* _The problem_: Somewhere below are a line with "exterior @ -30" and a later line with "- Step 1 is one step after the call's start". Output exactly those lines and all lines between them.
>>>
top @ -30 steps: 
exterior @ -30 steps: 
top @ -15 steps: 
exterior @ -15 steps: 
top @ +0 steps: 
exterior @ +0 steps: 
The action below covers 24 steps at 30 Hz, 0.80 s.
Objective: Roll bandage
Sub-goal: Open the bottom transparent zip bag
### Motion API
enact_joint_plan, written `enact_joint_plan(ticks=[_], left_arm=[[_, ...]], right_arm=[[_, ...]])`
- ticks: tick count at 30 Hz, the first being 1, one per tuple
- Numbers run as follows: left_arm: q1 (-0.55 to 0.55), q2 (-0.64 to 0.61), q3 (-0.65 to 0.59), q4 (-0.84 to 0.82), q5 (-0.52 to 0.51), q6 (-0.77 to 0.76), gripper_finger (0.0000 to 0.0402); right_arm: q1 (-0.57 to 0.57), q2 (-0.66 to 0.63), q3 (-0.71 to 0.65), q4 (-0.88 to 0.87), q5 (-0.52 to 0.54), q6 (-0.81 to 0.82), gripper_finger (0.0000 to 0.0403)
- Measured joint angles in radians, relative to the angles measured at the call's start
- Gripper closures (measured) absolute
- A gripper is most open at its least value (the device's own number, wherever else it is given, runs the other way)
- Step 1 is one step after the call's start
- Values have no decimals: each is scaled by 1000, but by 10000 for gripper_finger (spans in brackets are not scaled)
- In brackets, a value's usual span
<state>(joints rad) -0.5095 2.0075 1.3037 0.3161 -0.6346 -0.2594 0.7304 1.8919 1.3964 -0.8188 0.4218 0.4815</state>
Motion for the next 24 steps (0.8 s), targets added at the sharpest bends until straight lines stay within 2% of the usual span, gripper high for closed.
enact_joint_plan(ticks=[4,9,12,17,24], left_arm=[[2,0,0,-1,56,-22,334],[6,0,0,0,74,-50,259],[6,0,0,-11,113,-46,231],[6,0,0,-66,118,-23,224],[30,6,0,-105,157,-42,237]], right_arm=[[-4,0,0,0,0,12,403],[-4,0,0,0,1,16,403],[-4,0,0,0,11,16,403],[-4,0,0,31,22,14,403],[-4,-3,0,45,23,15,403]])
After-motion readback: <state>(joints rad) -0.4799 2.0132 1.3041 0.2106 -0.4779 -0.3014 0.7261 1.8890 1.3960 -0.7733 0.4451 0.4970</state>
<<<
* _Exercise result_:
exterior @ -30 steps: 
top @ -15 steps: 
exterior @ -15 steps: 
top @ +0 steps: 
exterior @ +0 steps: 
The action below covers 24 steps at 30 Hz, 0.80 s.
Objective: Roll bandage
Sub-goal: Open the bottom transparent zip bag
### Motion API
enact_joint_plan, written `enact_joint_plan(ticks=[_], left_arm=[[_, ...]], right_arm=[[_, ...]])`
- ticks: tick count at 30 Hz, the first being 1, one per tuple
- Numbers run as follows: left_arm: q1 (-0.55 to 0.55), q2 (-0.64 to 0.61), q3 (-0.65 to 0.59), q4 (-0.84 to 0.82), q5 (-0.52 to 0.51), q6 (-0.77 to 0.76), gripper_finger (0.0000 to 0.0402); right_arm: q1 (-0.57 to 0.57), q2 (-0.66 to 0.63), q3 (-0.71 to 0.65), q4 (-0.88 to 0.87), q5 (-0.52 to 0.54), q6 (-0.81 to 0.82), gripper_finger (0.0000 to 0.0403)
- Measured joint angles in radians, relative to the angles measured at the call's start
- Gripper closures (measured) absolute
- A gripper is most open at its least value (the device's own number, wherever else it is given, runs the other way)
- Step 1 is one step after the call's start

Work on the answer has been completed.